Movies that it beat that you could also watch: Notoriously, 1999 was a watershed year for movies (The Matrix; Election; Being John Malkovich) with a comparatively safe Best Picture slate. Watch The Sixth Sense again, you’ll be fine.
Where it’s streaming: It’s streaming on Amazon Prime with a Starz subscription.
Where to stream American Beauty
In Descending Order Of Essential-ness
Titanic
Year: 1997
Directed by: James Cameron
Starring: Leonardo DiCaprio, Kate Winslet, Billy Zane, Gloria Stuart, Kathy Bates
Why it’s essential: It’s … Titanic. What more do you want? We as a culture have gone through several phases of hand-wringing about whether James Cameron is too much of an arrogant bastard to root for (he is), whether the dialogue in Titanic is cringe-worthy (it is), and whether this movie is just fancied-up popcorn movie with an iceberg in place of a T-Rex. And … yeah, probably. It’s still just a phenomenal piece of high-end blockbuster filmmaking that holds you in the palm of its hand throughout. Quit fighting it.
Dances with Wolves
Year: 1990
Directed by: Kevin Costner
Starring: Kevin Costner, Mary McDonnell, Graham Greene
Why it’s essential: A decade after Robert Redford won big for Ordinary People, another handsome Hollywood leading man decided that he wanted accolades as a director too, and so Kevin Costner went and gambled on a movie about a Civil War officer who gets taken in by a Lakota tribe. American audiences flipped their shit for it, and Costner became the second actor to direct his way past Martin Scorsese for an Oscar. The film is problematic by today’s standards — it’s the quintessential “white savior” movie — and at 181 minutes it’s hilariously too long. But it also captivates, and its John Barry score is an all-timer.

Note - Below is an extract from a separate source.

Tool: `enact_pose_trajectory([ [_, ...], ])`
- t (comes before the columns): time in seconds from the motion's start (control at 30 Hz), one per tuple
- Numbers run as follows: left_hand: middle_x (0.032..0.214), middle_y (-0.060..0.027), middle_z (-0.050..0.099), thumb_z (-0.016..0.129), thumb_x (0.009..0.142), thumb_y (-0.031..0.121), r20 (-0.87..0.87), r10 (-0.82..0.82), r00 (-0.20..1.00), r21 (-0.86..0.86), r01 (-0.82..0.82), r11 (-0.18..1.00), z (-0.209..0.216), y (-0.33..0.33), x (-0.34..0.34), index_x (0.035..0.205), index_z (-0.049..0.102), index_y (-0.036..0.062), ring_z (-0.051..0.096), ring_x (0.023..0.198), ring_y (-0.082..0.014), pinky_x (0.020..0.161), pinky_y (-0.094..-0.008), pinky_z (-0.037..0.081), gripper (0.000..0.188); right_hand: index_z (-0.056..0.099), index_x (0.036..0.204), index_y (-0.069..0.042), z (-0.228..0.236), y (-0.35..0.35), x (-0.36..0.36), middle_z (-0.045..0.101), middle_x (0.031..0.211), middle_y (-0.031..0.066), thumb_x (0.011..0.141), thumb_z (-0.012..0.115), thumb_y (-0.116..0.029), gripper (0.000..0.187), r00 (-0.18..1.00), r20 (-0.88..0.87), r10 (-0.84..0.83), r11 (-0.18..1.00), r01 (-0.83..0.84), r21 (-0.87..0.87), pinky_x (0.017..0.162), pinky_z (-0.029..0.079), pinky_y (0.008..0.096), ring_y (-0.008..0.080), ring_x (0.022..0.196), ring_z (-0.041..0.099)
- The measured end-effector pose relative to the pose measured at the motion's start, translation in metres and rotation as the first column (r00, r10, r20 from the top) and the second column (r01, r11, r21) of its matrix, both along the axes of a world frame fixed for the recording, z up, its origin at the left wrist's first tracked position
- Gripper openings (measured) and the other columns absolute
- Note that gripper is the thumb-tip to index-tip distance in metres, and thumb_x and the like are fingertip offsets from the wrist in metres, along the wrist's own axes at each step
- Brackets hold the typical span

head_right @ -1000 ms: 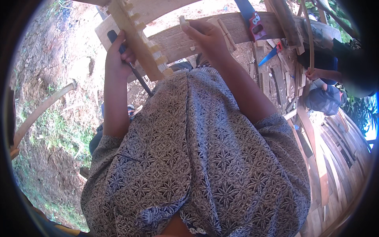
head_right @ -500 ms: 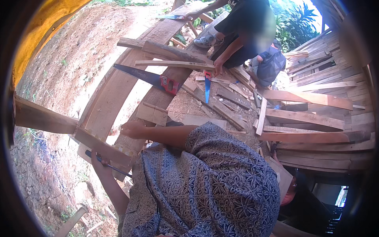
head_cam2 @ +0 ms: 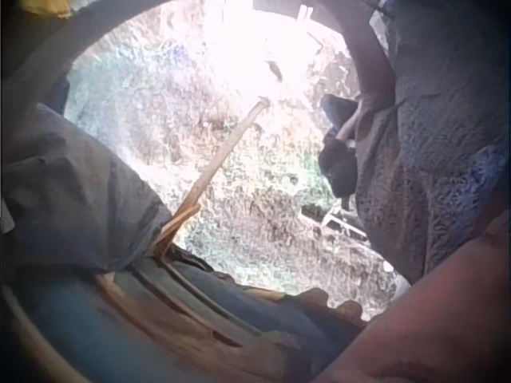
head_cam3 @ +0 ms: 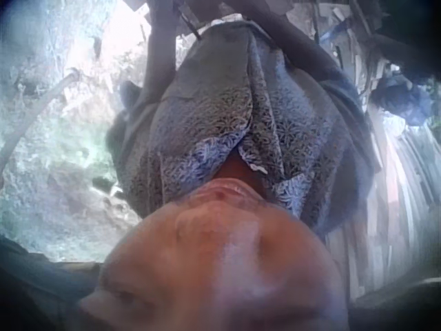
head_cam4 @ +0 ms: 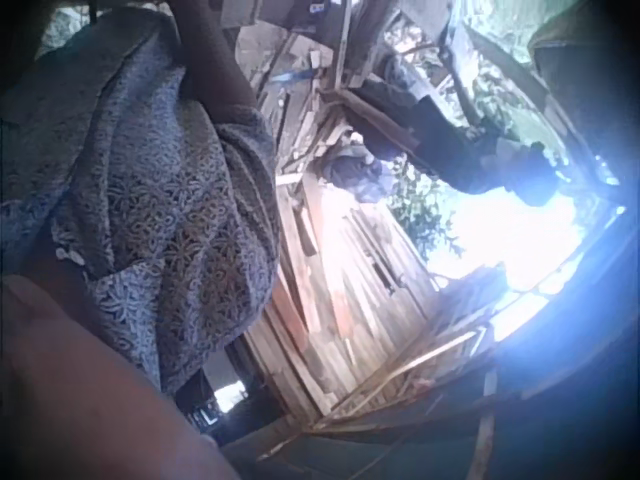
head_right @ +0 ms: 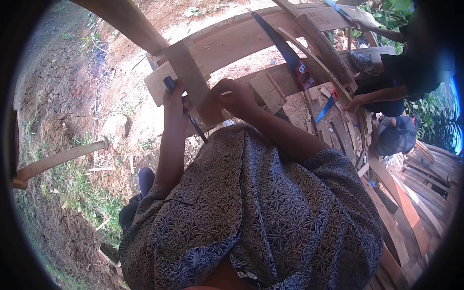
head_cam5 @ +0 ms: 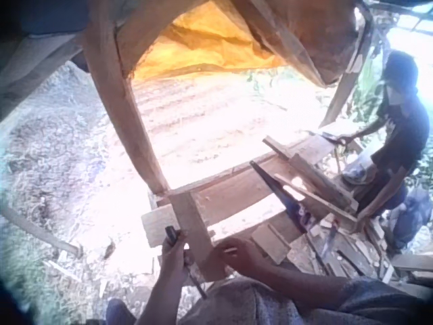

Where to stream Dances with Wolves
If You Have The Time
Forrest Gump
Year: 1994
Directed by: Robert Zemeckis
Starring: Tom Hanks, Robin Wright, Gary Sinise
Why it’s essential: There is a brand of baby-boomer Americana that’s put on display movie that has never been better defined anywhere else. It’s a survivor’s tale from the other end of the tumult of the ’60s, ’70s, and ’80s that takes the opinion that we’ll be damned if we know how this country survived Vietnam and Watergate and the Kennedy assassination and the Civil Rights era and AIDS and cocaine, but hey look, we have. And maybe the answer is just to be really simple and to blow in the wind. It’s a VERY toxic message, if you think about it even a little, but it explains a lot.
Skippable
Braveheart
Year: 1995
Directed by: Mel Gibson
Starring: Mel Gibson, Sophie Marceau
Why it’s skippable: If Forrest Gump is a toxic way to view American history, then Braveheart is a toxic way to view … world history? Human history? Scotland? Bare-arsed, bloody combat? By now, after The Passion of the Christ and Apocalypto and Hacksaw Ridge, we’ve gotten well used to Mel Gibson’s affinity for insane violence in the service of some kind of higher ideal. (Pacifism? Christianity? Hey, sure!) It’s just incredibly awkward to look back to 1995 and see Hollywood fall in love with his brand of brutality.
Movies that it beat that you could also watch: Babe is a genuinely great movie, in addition to being cute as a bug, and Sense and Sensibility is the apex of Jane Austen on screen.